Freitag, 7. Mai 2021
Zuhause International Syngenta warnt Schweizer Wähler vor Pestizidverbot

Syngenta warnt Schweizer Wähler vor Pestizidverbot

Das schweizerisch-chinesische Chemieunternehmen Syngenta hat die Schweizer Bevölkerung vor den Folgen eines Verbots des Einsatzes von Pestiziden in der Landwirtschaft gewarnt. Laut CEO Eric Fyrwald müssen die Schweizer mehr Lebensmittel importieren, wenn sie aufgrund fehlender Wachstumsförderer weniger selbst wachsen.

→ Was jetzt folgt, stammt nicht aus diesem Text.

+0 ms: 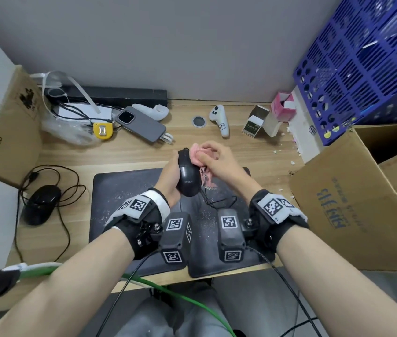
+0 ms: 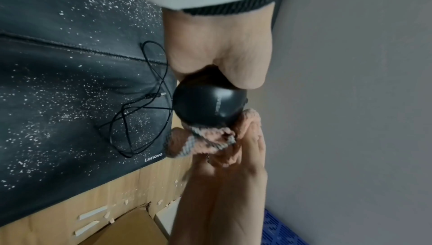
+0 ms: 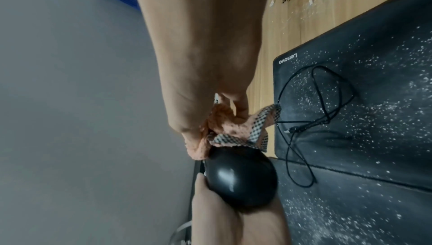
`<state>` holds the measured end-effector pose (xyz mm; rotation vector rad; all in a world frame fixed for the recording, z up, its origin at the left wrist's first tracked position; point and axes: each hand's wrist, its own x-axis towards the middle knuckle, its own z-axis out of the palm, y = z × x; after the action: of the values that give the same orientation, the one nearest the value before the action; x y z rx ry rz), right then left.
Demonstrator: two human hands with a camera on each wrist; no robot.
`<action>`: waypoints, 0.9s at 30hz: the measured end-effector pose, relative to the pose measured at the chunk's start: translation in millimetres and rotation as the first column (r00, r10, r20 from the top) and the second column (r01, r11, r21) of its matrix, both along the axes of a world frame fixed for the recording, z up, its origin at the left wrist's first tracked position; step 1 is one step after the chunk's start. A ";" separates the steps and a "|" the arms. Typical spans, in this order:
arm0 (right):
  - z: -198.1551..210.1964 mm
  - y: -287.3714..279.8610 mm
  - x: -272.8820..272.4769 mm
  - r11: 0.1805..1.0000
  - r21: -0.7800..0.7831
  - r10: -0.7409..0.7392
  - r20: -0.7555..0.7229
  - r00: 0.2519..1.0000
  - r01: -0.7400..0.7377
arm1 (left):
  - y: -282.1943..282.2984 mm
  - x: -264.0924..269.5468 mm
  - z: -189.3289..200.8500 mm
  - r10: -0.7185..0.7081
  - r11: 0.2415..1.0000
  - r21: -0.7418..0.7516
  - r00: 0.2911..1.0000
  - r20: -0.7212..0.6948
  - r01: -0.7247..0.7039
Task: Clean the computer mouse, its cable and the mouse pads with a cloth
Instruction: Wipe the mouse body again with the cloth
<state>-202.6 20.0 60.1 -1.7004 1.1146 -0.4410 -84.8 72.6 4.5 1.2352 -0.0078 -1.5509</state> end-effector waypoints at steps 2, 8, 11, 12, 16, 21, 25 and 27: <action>-0.4 9.1 2.2 0.999 0.018 0.049 0.005 0.999 -0.049 | -0.5 3.4 2.2 0.057 0.998 0.027 0.998 -0.003 -0.056; -15.0 28.1 -8.6 0.992 0.004 0.130 0.016 0.991 -0.130 | -11.2 9.5 -0.9 0.219 0.973 0.082 0.973 -0.070 -0.214; -13.1 26.6 -14.2 0.997 -0.013 0.082 -0.017 0.997 -0.082 | -12.8 5.7 0.0 0.206 0.977 0.071 0.972 -0.113 -0.199; -9.9 25.1 -16.0 0.997 -0.012 0.073 -0.021 0.997 -0.073 | -11.1 3.7 0.5 0.176 0.984 0.045 0.974 -0.145 -0.171; -0.7 13.0 -20.0 1.000 -0.003 0.002 0.026 1.000 -0.002 | 0.0 0.1 3.5 0.002 0.998 -0.066 0.984 -0.181 -0.014; -1.6 -3.8 -7.7 0.989 0.014 -0.149 0.052 0.987 0.149 | 11.4 1.3 10.1 -0.200 0.972 -0.126 0.980 -0.020 0.196; -6.2 -1.6 7.0 0.988 0.069 -0.139 0.061 0.988 0.135 | 14.1 4.6 16.0 -0.121 0.986 -0.120 0.990 -0.072 0.112; -6.3 5.7 8.9 0.994 0.073 -0.085 0.072 0.994 0.080 | 11.0 5.6 22.8 -0.045 0.995 -0.100 0.988 -0.147 0.030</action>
<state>-193.7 25.6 53.8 -1.5686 1.1355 -0.5079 -79.2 83.6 27.3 1.0461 -0.0099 -1.6530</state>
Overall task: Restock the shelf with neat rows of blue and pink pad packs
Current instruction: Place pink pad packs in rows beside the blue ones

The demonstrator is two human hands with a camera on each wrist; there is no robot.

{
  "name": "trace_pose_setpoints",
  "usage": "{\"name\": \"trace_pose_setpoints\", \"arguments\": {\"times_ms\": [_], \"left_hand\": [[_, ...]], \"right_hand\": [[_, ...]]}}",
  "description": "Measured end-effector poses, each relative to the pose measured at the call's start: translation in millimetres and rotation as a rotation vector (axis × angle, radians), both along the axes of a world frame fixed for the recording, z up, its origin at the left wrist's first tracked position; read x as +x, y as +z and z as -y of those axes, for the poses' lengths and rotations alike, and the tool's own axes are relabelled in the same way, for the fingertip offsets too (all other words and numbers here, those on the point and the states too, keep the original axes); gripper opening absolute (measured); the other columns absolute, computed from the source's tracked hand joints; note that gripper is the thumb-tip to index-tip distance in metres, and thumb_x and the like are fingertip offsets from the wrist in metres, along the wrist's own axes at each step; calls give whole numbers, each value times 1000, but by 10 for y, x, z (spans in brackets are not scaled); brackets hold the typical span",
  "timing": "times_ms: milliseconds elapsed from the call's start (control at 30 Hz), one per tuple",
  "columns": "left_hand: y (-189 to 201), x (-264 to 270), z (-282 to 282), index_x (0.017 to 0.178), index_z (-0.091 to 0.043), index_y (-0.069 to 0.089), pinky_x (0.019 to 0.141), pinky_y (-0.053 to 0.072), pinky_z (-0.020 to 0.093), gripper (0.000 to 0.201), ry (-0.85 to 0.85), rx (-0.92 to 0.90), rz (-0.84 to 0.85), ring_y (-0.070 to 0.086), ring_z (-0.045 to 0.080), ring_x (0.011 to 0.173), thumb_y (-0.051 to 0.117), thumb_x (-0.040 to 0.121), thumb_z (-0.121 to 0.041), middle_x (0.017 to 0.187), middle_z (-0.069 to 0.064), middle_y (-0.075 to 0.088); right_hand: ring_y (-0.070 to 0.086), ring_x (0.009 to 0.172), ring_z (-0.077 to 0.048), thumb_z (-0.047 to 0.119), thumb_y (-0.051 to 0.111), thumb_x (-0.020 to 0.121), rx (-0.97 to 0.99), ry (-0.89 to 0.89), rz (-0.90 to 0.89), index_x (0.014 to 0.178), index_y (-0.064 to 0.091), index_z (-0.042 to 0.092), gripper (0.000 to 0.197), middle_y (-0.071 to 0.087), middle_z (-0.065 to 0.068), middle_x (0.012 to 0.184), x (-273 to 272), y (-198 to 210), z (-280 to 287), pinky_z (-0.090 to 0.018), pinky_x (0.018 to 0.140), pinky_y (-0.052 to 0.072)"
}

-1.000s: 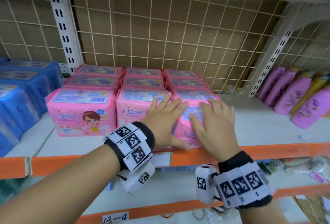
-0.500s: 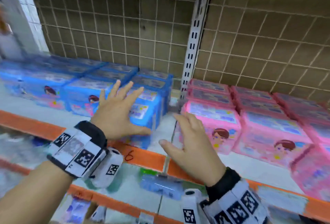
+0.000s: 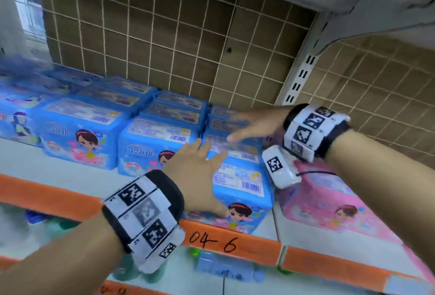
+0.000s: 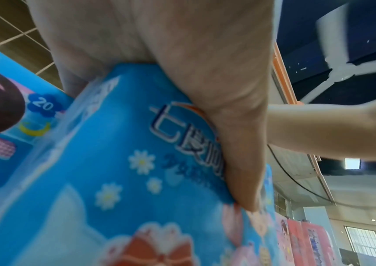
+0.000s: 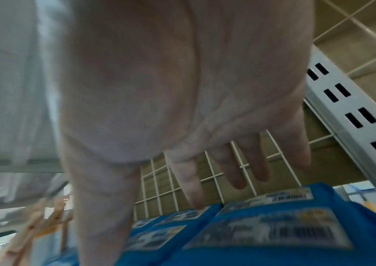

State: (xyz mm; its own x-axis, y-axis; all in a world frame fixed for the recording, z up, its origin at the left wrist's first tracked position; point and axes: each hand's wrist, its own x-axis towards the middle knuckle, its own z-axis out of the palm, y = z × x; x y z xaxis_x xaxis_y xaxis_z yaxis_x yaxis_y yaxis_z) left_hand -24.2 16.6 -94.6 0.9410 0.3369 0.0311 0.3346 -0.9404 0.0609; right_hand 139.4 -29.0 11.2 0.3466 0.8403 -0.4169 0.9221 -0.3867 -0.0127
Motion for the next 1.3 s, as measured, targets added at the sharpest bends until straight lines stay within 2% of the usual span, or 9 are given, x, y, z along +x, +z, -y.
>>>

Der Syngenta-Chef kommentierte die beiden Referenden „Für sauberes Trinkwasser und gesunde Lebensmittel“ und „Für eine Schweiz ohne synthetische Pestizide“, die am 13. Juni in der Schweiz abgestimmt werden sollen. Er verstehe die Notwendigkeit einer sauberen Umwelt und erkenne die "existenzielle Bedrohung" des Klimawandels an.

Ein "Ja" zur Wahlurne würde nur dazu führen, dass viel mehr Lebensmittel in die Schweiz importiert werden. „Wenn Sie den Landwirten Pestizide entfernen, sinkt die Lebensmittelproduktion um mindestens 40 Prozent“, warnte Fyrwald. Er sieht seine Firma nicht als die Wurzel des Problems, sondern als einen potenziellen Problemlöser.

Die Swiss Syngenta AG war bis 2017 an der Schweizer Börse notiert, bis sie von der chinesischen Chemchina übernommen wurde. Die Gruppe ist seit der Fusion mit dem israelischen Adama und den landwirtschaftlichen Unternehmen von Sinochem erheblich größer. Das Ziel bleibt es, bis Mitte 2022 wieder börsennotiert zu werden.

"Wir machen gute Fortschritte, um auf eine Rückkehr an die Börse vorbereitet zu sein", sagte Fyrwald am Donnerstag in einem Interview mit der Nachrichtenagentur AWP. "Es geht in die richtige Richtung", sagte er. An der Börse hatte Syngenta bereits Mitte 2022 für das erste Quartal 2021 ein starkes Wachstum von 20 Prozent angekündigt.

Der amerikanisch-norwegische Fyrwald wurde vor fünf Jahren zum Leiter der Agrargruppe Syngenta ernannt und gilt seitdem als einer der mächtigsten Agro-Manager der Welt. Er warnt die Schweizer vor den Folgen der Übernahme der beiden Agrarinitiativen.